Infatti, è la Russia il vero soggetto egemone di una sorta di CEE euroasiatica. In cui, oltre a mancare un organismo decisionale aperto, Mosca conta per il 57%, Astana per il 21,5%, e Minsk per il 21,5%.
Molti, invece, i pro della Zona di Libero Scambio con l’Unione Europea. In primis, la maggiore collegialità, e la possibilità di ricorrere all’Arbitrato Internazionale, su decisioni che penalizzano un determinato Paese.
In aggiunta, l’ingresso nel progetto russo comporterebbe l’isolamento internazionale, con l’espulsione dell’Ucraina dall’Organizzazione Mondiale del Commercio. Uno dei maggiori risultati dei governi arancioni. Molti dei quali, guidati da Julija Tymoshenko.
Inoltre, con Bruxelles è possibile negoziare clausole ad hoc per rispettare le caratteristiche del mercato interno ucraino. E non, come invece preventivato nell’Unione Doganale russo-bielorusso-kazaka, l’imposizione a diversi Stati di un unico modello centralizzato, disattento delle specificità locali.
Dunque, una Zona di Libero Mercato con l’UE che non minaccia affatto l’Ucraina. Concorde con l’anima della Rivoluzione Arancione, il Ministro degli Esteri, Kostjantyn Hryshchenko, che diverse volte ha individuato nell’UE una priorità.
A non vederla alla stessa maniera, il Presidente, Viktor Janukovych, favorevole ad un’Integrazione federata nell’Unione Doganale Euroasiatica. Una clausola 3+1. La quale, secondo i suoi piani, consentirebbe a Kyiv di associarsi a Mosca, senza chiudere con Bruxelles. Tuttavia, l’incompatibilità tra i due progetti è stata evidenziata sia dall’Unione Europea, che dalla Federazione Russa.
L’oro blu di Mosca
Ed è proprio dal Ministro dello Sviluppo Economico della Russia, Andrej Klepach, che è arrivata la risposta alle tesi della Leader dell’Opposizione Democratica ucraina. Il politico ha garantito prezzi inferiori per il gas, qualora Kyiv dovesse optare per l’Unione Doganale di Mosca.

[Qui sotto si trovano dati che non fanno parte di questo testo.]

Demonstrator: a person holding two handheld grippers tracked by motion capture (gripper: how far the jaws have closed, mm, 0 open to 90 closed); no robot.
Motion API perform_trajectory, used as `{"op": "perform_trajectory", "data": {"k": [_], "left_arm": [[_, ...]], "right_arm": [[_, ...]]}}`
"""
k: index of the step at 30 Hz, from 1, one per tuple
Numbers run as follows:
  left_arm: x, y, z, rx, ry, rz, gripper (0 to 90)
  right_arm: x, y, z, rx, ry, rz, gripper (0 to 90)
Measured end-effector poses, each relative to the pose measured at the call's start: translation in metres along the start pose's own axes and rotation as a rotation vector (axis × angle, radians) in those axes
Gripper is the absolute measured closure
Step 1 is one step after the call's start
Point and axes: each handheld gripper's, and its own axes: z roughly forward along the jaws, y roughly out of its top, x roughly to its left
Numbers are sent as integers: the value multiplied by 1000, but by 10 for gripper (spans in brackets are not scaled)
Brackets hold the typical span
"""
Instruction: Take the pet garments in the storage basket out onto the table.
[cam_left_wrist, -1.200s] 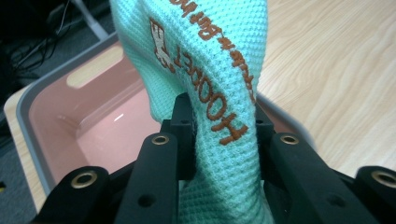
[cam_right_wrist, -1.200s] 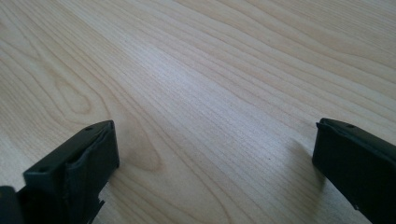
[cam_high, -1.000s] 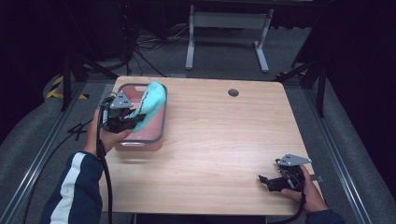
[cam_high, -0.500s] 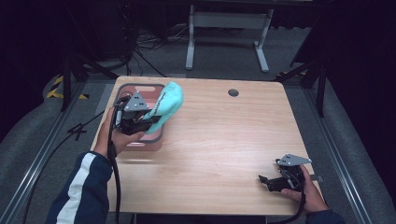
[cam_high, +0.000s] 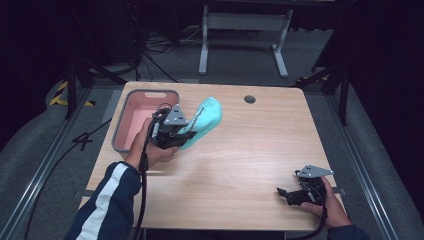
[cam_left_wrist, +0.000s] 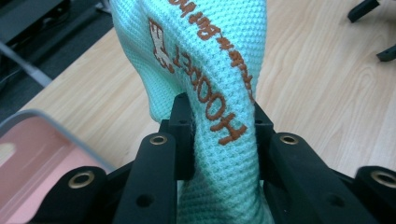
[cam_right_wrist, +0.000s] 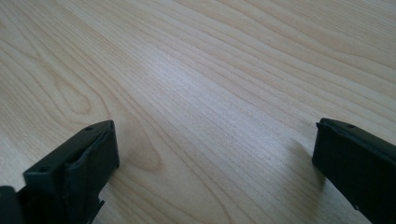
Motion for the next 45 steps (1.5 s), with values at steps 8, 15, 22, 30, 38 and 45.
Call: {"op": "perform_trajectory", "data": {"k": [8, 15, 22, 30, 38, 45], "left_arm": [[-14, 7, 38, 44, -45, 20, 717], [-18, 2, 76, 91, -82, 0, 713], [-26, -8, 116, 151, -101, -26, 706], [-29, -18, 138, 183, -102, -53, 682], [-32, -20, 143, 197, -109, -58, 489], [-37, -13, 123, 145, -99, -32, 299]], "right_arm": [[0, 0, 0, -1, 0, 0, 6], [0, 0, 0, 0, 0, 0, 6], [0, 0, 0, 0, -1, 0, 6], [0, 0, 0, 0, -1, 1, 6], [0, 0, 0, 0, -1, 1, 6], [0, 0, 0, 0, -2, 1, 6]]}}
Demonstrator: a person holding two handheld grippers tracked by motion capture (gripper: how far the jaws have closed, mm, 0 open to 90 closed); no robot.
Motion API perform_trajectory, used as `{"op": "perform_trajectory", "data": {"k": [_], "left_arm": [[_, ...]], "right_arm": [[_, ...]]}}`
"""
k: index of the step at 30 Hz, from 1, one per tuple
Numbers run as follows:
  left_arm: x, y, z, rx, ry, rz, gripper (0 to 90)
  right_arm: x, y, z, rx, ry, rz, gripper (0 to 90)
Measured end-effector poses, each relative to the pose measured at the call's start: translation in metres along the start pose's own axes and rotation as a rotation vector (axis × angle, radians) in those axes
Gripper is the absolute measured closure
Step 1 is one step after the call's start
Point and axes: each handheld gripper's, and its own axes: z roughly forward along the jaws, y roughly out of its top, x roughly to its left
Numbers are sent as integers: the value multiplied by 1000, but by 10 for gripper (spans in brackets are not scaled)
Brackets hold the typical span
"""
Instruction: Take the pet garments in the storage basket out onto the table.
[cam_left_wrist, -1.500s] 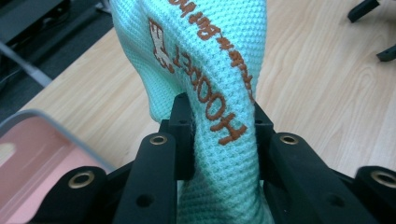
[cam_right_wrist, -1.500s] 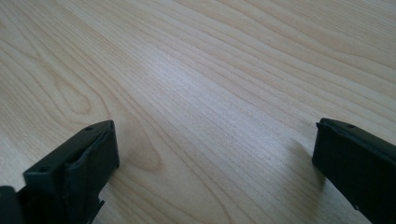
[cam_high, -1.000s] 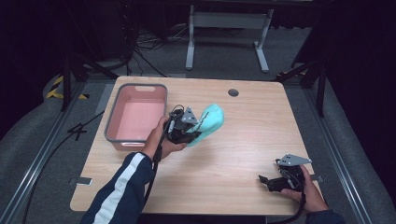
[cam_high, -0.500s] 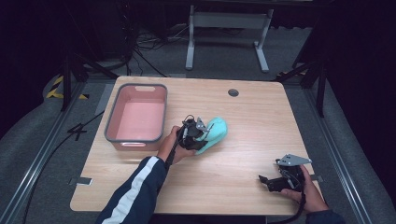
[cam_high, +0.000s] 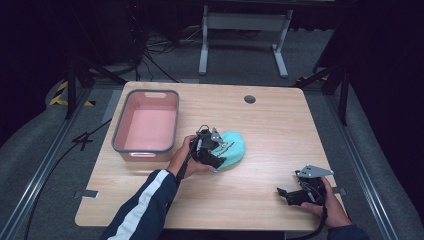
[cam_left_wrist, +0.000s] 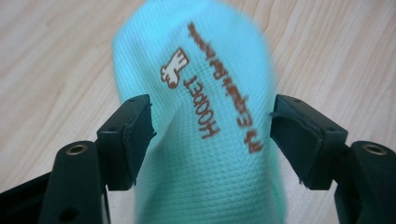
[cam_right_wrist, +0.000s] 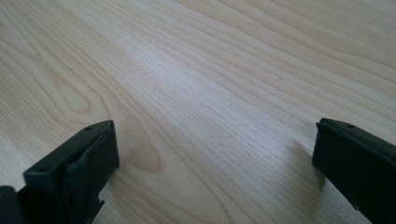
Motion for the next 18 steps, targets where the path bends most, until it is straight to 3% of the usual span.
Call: {"op": "perform_trajectory", "data": {"k": [6, 9, 14, 18], "left_arm": [[-4, 1, -21, -37, 2, 36, 243], [-6, 0, -31, -21, -7, 58, 210], [-13, -6, -48, 2, 47, 113, 210], [-15, -10, -60, 5, 50, 156, 220]], "right_arm": [[0, 0, 0, 0, 0, 0, 6], [0, 0, 0, 0, 0, 0, 6], [0, 0, 0, 0, 0, 1, 6], [0, 0, 0, 0, 0, 1, 6]]}}
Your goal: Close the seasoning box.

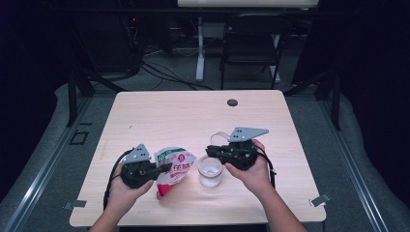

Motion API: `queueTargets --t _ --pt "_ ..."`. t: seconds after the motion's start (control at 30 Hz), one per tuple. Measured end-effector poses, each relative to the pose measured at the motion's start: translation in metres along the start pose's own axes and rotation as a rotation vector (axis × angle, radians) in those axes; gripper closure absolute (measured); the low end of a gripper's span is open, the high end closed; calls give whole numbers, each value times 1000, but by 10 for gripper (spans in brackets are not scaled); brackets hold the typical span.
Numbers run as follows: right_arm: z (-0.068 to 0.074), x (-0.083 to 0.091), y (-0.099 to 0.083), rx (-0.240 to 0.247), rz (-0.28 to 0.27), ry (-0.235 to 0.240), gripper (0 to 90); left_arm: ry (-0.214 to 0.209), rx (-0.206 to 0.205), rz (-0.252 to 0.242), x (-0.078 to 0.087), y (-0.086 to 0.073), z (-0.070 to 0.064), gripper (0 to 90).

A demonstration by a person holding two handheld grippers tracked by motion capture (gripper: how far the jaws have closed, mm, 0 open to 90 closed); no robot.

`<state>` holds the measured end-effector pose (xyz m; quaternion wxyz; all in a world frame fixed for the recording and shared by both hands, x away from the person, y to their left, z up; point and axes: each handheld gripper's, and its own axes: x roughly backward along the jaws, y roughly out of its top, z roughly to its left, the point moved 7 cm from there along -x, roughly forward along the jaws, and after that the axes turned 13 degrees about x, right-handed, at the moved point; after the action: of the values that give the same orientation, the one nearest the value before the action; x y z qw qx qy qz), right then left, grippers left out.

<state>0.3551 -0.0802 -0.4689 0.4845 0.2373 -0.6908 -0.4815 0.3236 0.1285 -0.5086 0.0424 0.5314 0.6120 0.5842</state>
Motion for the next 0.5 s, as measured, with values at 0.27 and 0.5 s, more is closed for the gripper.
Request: queueTargets --t 0.27,0.5 --pt "10 -17 -1 21 19 56 829 2 9 11 -5 -11 -3 900" --pt "21 -27 -5 31 40 112 790 -5 15 26 -9 -18 -6 898"
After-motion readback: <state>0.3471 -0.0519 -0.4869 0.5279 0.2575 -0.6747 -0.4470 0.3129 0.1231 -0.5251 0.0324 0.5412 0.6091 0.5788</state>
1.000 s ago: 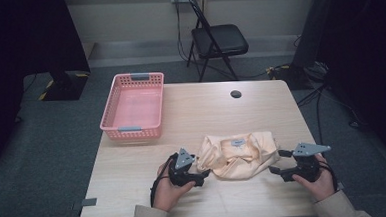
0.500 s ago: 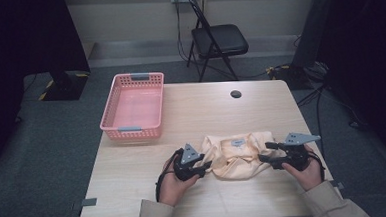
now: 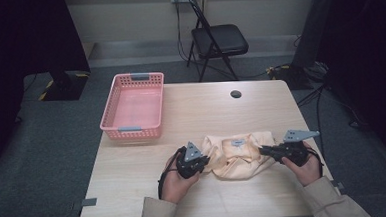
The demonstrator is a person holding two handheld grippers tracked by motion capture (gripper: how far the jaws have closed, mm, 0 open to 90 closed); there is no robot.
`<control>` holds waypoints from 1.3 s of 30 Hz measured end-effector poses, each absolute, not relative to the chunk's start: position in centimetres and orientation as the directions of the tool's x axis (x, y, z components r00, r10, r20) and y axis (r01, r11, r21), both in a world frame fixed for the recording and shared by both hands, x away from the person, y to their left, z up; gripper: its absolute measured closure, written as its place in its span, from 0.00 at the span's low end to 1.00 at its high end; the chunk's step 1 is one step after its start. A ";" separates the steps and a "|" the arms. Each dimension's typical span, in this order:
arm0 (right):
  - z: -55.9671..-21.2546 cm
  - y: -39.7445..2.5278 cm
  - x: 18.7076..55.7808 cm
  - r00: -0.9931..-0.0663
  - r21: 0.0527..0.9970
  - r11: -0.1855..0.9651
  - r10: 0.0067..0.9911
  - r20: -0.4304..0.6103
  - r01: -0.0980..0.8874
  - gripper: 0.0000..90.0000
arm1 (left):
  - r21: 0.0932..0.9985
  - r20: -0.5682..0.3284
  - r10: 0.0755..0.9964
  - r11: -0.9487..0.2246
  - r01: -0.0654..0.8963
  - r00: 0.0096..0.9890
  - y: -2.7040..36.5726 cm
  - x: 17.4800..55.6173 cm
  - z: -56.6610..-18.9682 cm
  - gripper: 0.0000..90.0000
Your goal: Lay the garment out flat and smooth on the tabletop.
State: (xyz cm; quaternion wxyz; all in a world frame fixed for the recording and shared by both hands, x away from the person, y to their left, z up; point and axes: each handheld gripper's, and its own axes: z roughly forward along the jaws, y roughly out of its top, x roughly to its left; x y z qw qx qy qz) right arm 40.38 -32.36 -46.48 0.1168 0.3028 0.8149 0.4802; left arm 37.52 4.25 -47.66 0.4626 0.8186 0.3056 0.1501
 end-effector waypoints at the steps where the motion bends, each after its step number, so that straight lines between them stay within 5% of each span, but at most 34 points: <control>1: -46.4 -32.4 40.4 -0.790 0.854 0.355 0.604 0.102 0.382 0.95 | 0.850 -0.036 0.639 -0.385 0.359 0.769 4.3 37.6 -47.5 0.98; 39: -41.2 -34.2 43.7 -0.776 0.893 0.269 0.617 0.129 0.362 0.95 | 0.910 -0.074 0.697 -0.245 0.333 0.713 5.4 42.1 -41.4 0.98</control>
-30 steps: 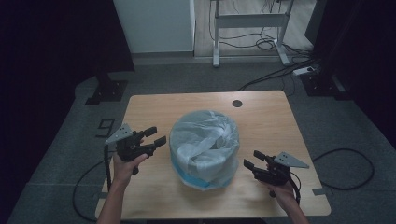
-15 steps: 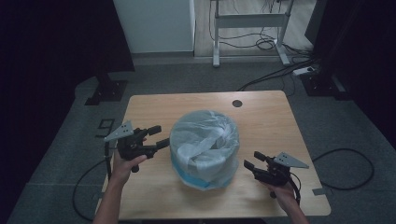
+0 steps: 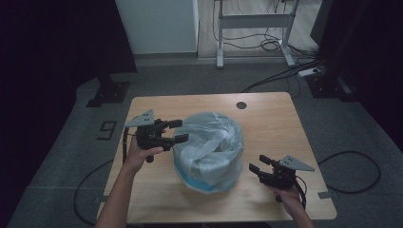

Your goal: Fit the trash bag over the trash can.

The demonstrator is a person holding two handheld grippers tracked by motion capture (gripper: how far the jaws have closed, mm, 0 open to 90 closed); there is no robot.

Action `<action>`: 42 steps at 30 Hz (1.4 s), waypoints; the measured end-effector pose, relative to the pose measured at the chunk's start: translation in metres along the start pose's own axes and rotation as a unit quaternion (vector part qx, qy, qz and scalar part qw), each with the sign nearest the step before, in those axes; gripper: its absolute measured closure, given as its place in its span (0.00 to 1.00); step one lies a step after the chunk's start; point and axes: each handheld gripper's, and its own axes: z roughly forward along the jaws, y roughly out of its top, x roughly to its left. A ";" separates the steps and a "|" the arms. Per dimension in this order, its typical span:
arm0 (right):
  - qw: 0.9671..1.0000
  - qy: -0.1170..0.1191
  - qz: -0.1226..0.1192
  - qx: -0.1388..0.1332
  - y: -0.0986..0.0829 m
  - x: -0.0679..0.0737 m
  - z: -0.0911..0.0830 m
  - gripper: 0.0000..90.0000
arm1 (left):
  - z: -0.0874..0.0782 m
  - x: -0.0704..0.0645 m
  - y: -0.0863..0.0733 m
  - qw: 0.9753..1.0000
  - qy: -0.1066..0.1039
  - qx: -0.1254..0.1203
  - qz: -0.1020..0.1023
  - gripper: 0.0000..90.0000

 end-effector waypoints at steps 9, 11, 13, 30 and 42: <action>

Sempre secondo Klepach, nella CEE euroasiatica vige un particolare sistema di tariffe, che, scindendo il costo dell’oro blu importato da quello per il trasporto, garantirebbe ai partner di Mosca una bolletta meno cara di quella odierna.
Lecito ricordare che promesse di sconto sul gas già sono state esternate. Invano. Non ultima, quella legata agli Accordi di Kharkiv. Con cui, lo scorso anno, Janukovych ha concesso il prolungamento della permanenza della Flotta Russa del Mar Nero in territorio ucraino, fino al 2042. In cambio della promessa di un decremento del 30% del gas, mai realizzato.
Al contrario, lo scorso Primo di Agosto, la tariffa per l’oro blu alla popolazione è aumentata repentinamente del 50%.